Instructions for the task
Copy the data below. Keep every line exactly as it is.

(Beginning of Recorded data)

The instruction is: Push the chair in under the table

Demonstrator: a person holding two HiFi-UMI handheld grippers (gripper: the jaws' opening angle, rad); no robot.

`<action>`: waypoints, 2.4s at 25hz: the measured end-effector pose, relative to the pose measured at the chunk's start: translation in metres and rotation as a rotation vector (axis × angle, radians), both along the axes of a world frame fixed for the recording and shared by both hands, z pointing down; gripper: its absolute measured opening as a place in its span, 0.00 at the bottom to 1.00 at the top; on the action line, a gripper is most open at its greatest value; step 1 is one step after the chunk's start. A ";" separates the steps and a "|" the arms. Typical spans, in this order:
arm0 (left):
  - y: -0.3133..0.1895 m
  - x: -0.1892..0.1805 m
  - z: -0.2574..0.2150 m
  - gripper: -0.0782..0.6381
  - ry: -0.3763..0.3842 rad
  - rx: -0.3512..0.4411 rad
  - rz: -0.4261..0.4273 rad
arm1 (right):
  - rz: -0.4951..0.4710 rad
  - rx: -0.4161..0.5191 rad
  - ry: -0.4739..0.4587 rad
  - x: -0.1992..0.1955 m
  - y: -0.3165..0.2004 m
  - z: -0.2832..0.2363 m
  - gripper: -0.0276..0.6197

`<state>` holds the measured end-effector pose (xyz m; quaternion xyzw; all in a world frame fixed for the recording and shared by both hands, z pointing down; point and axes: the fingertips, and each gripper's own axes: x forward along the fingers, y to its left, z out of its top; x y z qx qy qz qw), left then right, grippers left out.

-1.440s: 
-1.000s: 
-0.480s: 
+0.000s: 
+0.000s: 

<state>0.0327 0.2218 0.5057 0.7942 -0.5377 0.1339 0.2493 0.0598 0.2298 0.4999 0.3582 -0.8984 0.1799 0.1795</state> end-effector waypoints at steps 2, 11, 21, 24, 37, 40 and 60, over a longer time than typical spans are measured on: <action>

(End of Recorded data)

Solution to this task
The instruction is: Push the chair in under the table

Demonstrator: a person holding two HiFi-UMI handheld grippers (gripper: the jaws' opening angle, rad); no robot.

`<action>`: waypoints, 2.4s at 25hz: the measured end-effector pose, relative to the pose measured at the chunk's start: translation in metres and rotation as a rotation vector (axis × angle, radians), both along the axes of a world frame fixed for the recording and shared by both hands, z pointing down; gripper: its absolute measured opening as a place in its span, 0.00 at the bottom to 1.00 at the top; on the action line, a gripper is most open at its greatest value; step 1 is one step after the chunk's start. A ";" separates the steps and a "|" the arms. Typical spans, in this order:
arm0 (left):
  - y: -0.3133..0.1895 m
  - x: -0.1892..0.1805 m
  - z: -0.2574..0.2150 m
  - gripper: -0.0782..0.6381
  - ry: -0.3763..0.3842 rad
  - rx: -0.3512..0.4411 rad
  - rz: -0.4261..0.4273 rad
arm1 (right):
  - rz: -0.4951..0.4710 rad
  - rx: -0.4161..0.5191 rad
  - ry: -0.4739..0.4587 rad
  - x: -0.1992..0.1955 m
  - y: -0.3165..0.2004 m
  - z: -0.2832..0.2363 m
  - gripper: -0.0276..0.6197

`<state>` holds the measured end-effector pose (xyz m; quaternion xyzw; all in a world frame fixed for the recording and shared by both hands, z pointing down; point and axes: the fingertips, and each gripper's own axes: x forward along the fingers, y to its left, z out of its top; x y z qx qy qz qw), left then right, grippers left out.

-1.440s: 
-1.000s: 
-0.480s: 
+0.000s: 
+0.000s: 

<state>0.0327 0.2218 0.5057 0.7942 -0.5377 0.1339 0.2493 0.0598 0.2298 0.4999 0.3582 -0.8984 0.1799 0.1795</state> end-effector waypoints at steps 2, 11, 21, 24, 37, 40 and 60, over a longer time than typical spans are measured on: <action>

With the answer given, the exercise is complete.